La région de l’Isan se voit confier un rôle stratégique dans la reconfiguration économique de l’Asie du Sud-Est. Les autorités thaïlandaises travaillent à transformer cette zone, historiquement moins développée que Bangkok et le centre du pays, en hub économique du bassin du Mékong.
Cette orientation s’inscrit dans une vision plus large de rééquilibrage territorial. Au lieu de concentrer les investissements et les opportunités dans la capitale et ses environs immédiats, le gouvernement cherche à valoriser les atouts spécifiques de chaque région. Pour l’Isan, il s’agit de mobiliser son potentiel agricole, ses ressources naturelles et sa position géographique pour générer de la croissance locale.

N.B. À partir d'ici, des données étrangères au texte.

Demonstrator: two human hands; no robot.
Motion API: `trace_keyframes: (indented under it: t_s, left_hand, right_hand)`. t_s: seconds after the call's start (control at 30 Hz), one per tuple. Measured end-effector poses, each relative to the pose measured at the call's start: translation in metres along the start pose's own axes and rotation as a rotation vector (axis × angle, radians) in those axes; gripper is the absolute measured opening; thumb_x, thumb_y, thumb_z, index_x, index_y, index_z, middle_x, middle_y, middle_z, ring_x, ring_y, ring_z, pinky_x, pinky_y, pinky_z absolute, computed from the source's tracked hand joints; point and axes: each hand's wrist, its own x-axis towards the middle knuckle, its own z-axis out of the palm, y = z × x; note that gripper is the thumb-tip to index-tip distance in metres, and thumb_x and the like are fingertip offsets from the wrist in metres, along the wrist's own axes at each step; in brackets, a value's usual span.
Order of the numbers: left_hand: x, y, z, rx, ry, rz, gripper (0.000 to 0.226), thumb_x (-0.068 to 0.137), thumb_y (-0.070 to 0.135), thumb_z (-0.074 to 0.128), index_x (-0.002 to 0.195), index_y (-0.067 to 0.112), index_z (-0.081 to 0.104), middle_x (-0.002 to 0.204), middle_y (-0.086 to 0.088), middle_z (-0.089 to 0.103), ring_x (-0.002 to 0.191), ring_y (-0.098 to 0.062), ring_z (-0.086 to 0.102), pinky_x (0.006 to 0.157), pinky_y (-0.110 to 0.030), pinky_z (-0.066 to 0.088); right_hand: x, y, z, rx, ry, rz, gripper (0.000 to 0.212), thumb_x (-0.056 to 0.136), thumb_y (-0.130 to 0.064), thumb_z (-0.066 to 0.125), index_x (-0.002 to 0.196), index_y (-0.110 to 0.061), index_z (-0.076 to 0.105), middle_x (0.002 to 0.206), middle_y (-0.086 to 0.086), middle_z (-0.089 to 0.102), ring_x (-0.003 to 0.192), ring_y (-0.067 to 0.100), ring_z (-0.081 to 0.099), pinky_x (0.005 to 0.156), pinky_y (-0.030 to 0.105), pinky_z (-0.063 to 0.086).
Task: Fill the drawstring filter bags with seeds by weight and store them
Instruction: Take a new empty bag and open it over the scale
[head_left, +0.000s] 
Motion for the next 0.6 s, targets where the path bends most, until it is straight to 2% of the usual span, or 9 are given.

L’enjeu concret pour les résidents et les investisseurs est double. D’abord, créer des conditions pour que les entreprises et les jeunes talents locaux trouvent des raisons de rester ou de revenir dans leur région d’origine, plutôt que de migrer vers Bangkok. Ensuite, attirer des capitaux et des partenaires régionaux et internationaux intéressés par le potentiel du Mékong — un axe commercial qui relie la Thaïlande au Laos, au Cambodge et au Vietnam.
Sur le terrain, cela peut se traduire par des améliorations d’infrastructures, des zones économiques spécialisées, des incitations fiscales pour les entreprises basées en province, et un soutien à la formation professionnelle adaptée aux secteurs d’avenir. Pour les expatriés et retraités qui envisagent la vie en province thaïlandaise — notamment en Isan — c’est un signal d’une dynamique économique en mouvement, avec ses implications pour l’immobilier, les services et le coût de la vie.
Cette stratégie de décentralisation est aussi un message adressé aux jeunes Thaïlandais : rester à l’Isan n’est plus un repli, mais un choix viable pour construire une carrière et une vie de qualité. À terme, cela pourrait remodeler la démographie et les opportunités économiques du pays au-delà des grands centres urbains.